━━━━━ SOURCE MATERIAL
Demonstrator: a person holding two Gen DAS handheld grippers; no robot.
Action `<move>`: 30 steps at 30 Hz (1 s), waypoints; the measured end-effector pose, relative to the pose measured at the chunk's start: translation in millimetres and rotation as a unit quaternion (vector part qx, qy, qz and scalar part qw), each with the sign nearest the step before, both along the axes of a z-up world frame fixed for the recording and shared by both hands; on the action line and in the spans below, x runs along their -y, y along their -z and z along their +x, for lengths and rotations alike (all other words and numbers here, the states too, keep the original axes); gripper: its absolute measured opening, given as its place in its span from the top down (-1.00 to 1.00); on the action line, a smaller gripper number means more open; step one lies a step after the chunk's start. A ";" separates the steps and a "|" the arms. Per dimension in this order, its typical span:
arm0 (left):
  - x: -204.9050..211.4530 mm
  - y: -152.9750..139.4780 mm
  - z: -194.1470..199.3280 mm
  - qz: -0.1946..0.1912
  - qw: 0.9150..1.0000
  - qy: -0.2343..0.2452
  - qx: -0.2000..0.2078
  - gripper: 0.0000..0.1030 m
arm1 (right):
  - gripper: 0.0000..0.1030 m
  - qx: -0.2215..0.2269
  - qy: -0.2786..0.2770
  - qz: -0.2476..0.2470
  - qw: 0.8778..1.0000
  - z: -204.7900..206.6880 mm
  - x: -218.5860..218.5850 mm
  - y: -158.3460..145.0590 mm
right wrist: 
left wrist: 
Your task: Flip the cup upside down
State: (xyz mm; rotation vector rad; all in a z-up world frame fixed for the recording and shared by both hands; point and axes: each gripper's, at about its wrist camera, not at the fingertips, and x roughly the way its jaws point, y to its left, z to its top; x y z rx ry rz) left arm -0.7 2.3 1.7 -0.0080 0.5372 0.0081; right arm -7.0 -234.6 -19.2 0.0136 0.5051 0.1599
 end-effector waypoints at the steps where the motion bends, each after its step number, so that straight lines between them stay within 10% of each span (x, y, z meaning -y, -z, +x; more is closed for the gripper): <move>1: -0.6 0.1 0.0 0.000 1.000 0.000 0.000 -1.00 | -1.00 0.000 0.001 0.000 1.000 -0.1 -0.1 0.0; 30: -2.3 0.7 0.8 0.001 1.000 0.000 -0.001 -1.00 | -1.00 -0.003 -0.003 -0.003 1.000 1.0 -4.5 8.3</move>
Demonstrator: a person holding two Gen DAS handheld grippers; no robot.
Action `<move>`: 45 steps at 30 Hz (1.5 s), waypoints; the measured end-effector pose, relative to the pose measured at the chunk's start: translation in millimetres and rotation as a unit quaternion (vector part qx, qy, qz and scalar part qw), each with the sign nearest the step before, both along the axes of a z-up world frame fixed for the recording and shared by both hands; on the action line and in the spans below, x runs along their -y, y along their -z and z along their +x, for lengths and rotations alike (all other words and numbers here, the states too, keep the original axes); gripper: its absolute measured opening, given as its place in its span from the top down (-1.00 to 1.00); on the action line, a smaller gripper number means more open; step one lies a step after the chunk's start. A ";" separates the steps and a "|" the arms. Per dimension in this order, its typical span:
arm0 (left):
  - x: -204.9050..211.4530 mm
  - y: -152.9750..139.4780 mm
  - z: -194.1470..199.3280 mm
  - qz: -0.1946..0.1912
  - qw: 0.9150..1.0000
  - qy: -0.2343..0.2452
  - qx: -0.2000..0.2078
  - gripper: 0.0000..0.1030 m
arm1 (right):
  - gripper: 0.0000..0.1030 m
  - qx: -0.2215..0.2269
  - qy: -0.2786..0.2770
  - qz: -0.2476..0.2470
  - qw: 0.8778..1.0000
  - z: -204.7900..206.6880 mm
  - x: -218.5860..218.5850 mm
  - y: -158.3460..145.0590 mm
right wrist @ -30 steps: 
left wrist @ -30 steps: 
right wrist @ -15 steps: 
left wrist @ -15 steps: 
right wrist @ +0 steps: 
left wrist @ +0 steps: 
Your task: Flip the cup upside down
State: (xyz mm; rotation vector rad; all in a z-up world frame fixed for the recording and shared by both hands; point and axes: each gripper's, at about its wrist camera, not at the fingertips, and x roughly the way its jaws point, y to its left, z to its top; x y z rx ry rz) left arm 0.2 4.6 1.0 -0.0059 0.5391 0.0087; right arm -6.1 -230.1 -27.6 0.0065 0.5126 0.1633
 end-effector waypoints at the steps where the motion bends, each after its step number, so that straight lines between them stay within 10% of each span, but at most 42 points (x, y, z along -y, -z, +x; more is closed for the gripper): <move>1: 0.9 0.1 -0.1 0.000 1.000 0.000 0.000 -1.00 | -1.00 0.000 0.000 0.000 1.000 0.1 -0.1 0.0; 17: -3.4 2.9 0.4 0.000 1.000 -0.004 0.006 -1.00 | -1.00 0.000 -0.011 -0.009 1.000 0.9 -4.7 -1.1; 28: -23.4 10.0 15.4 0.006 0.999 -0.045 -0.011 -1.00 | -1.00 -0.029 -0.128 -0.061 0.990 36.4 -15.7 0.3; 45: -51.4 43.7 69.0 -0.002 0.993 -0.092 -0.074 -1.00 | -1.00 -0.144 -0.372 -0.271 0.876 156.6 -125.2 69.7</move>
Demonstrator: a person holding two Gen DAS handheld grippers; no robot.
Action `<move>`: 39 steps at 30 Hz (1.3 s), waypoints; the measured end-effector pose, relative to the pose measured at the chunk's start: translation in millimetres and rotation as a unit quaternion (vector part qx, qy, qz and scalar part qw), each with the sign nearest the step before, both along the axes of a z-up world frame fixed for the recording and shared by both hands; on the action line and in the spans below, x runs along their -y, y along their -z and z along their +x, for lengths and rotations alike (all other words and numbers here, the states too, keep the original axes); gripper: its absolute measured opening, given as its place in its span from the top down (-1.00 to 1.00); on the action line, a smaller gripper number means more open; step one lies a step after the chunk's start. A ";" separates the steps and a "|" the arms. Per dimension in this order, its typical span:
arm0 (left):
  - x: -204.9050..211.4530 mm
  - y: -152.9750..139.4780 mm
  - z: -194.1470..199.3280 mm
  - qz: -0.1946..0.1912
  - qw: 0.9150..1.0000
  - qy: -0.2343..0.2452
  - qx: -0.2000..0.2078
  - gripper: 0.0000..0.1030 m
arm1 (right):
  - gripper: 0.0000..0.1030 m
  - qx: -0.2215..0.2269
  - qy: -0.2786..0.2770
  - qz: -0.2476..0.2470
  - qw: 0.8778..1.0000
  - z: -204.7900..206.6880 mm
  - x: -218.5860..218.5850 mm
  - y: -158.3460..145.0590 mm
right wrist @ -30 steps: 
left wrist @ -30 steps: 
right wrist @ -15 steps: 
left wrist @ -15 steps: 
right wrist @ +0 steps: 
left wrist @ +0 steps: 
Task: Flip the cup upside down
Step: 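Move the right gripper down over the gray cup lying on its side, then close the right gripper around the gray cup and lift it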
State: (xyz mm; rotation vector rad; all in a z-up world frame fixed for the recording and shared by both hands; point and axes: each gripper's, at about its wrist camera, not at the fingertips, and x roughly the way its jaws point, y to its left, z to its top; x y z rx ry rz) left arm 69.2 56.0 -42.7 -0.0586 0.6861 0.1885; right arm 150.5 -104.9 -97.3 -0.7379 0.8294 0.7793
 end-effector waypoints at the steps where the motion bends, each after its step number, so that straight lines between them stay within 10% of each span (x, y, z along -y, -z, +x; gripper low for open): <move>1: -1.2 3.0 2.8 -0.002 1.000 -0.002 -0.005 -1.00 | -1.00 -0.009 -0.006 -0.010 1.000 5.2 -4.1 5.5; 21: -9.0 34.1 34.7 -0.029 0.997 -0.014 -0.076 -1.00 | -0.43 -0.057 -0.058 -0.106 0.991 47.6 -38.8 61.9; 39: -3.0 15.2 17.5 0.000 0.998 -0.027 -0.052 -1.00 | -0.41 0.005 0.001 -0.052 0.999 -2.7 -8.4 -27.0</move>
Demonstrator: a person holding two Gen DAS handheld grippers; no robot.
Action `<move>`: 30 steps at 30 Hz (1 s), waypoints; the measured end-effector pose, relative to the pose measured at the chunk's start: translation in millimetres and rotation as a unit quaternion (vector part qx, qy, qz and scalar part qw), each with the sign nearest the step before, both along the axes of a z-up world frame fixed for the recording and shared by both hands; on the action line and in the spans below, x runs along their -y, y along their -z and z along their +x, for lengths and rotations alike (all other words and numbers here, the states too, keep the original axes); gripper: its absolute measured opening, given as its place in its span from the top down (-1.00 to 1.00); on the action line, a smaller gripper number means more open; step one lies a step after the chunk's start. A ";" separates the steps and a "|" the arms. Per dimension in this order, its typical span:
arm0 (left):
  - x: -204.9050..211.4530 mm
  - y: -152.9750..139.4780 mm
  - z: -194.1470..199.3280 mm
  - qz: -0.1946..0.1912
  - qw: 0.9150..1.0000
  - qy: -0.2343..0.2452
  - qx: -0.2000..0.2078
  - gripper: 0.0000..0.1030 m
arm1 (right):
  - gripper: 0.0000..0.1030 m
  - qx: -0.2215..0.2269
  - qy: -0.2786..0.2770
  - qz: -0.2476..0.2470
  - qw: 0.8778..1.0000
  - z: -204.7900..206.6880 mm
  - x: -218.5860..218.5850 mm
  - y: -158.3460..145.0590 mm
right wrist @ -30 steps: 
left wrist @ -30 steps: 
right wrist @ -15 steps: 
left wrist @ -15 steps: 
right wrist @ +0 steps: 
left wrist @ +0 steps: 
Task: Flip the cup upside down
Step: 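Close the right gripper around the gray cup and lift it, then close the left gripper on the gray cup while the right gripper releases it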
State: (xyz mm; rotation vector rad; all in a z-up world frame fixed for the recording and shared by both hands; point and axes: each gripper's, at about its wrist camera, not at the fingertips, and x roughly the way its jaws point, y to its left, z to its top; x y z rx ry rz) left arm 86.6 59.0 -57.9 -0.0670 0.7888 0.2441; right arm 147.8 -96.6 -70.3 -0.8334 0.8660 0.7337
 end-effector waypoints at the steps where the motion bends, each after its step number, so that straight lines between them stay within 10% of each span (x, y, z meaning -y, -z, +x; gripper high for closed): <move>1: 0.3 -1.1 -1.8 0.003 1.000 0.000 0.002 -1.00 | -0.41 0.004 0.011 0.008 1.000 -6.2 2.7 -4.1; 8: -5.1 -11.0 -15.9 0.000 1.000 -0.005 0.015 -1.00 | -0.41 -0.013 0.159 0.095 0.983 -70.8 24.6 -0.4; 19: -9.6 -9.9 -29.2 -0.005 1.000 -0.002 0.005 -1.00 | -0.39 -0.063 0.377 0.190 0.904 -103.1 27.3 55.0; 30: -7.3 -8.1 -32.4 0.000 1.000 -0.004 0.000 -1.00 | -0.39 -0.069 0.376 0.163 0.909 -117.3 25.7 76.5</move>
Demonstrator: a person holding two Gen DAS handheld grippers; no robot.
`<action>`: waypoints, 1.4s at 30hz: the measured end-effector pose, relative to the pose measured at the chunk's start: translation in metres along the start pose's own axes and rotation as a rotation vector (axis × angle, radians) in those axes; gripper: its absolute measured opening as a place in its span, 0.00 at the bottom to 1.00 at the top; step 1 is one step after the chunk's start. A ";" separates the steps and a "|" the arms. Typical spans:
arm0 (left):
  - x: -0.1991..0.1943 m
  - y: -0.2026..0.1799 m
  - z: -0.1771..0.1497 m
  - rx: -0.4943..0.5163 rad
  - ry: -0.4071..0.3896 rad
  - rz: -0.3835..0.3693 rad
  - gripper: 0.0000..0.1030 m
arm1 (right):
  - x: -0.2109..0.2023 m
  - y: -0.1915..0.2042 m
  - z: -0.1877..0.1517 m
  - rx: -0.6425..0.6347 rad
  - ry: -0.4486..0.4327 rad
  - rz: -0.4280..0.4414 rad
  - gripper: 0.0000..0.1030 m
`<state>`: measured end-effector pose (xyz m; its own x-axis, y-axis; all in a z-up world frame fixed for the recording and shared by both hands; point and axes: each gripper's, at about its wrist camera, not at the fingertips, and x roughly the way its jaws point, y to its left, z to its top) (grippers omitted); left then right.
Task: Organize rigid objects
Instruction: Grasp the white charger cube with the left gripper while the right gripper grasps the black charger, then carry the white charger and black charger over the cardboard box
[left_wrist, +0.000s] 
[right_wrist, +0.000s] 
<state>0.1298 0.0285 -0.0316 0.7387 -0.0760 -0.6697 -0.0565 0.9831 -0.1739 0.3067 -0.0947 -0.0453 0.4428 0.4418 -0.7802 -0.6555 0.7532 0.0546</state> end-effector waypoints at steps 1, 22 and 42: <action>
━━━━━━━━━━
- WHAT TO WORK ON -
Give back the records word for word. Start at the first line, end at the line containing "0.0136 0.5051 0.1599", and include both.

- SOLUTION -
Demonstrator: a person holding two Gen DAS handheld grippers; no robot.
Action `<move>`: 30 steps at 30 Hz (1 s), waypoints; the measured end-effector pose, relative to the pose measured at the chunk's start: translation in millimetres and rotation as a unit quaternion (vector part qx, qy, qz and scalar part qw), each with the sign nearest the step before, both along the axes of a z-up world frame fixed for the recording and shared by both hands; on the action line and in the spans below, x runs along their -y, y along their -z and z along their +x, for lengths and rotations alike (all other words and numbers here, the states too, keep the original axes); gripper: its absolute measured opening, given as its place in its span from the top down (-1.00 to 1.00); on the action line, a smaller gripper number means more open; step one lies a step after the chunk's start. A ";" separates the steps and a "|" the arms. Per dimension in this order, its typical span:
arm0 (left):
  - x: -204.9050..211.4530 mm
  - y: -152.9750..139.4780 mm
  - z: -194.1470..199.3280 mm
  - qz: -0.1946..0.1912
  - qw: 0.9150..1.0000
  - qy: -0.2343..0.2452
  - qx: -0.2000..0.2078
  - gripper: 0.0000..0.1030 m
arm1 (right):
  - gripper: 0.0000..0.1030 m
  - qx: -0.2215..0.2269
  - qy: -0.2786..0.2770
  - qz: -0.2476..0.2470
  - qw: 0.8778..1.0000
  - z: -204.7900..206.6880 mm
  - x: -218.5860..218.5850 mm
  - y: -158.3460..145.0590 mm
right wrist: 
left wrist: 
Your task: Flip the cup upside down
State: (xyz mm; rotation vector rad; all in a z-up world frame fixed for the recording and shared by both hands; point and axes: each gripper's, at about its wrist camera, not at the fingertips, and x roughly the way its jaws point, y to its left, z to its top; x y z rx ry rz) left arm -0.7 2.3 1.7 -0.0080 0.5372 0.0081; right arm -7.0 -234.6 -19.2 0.0136 0.5051 0.1599

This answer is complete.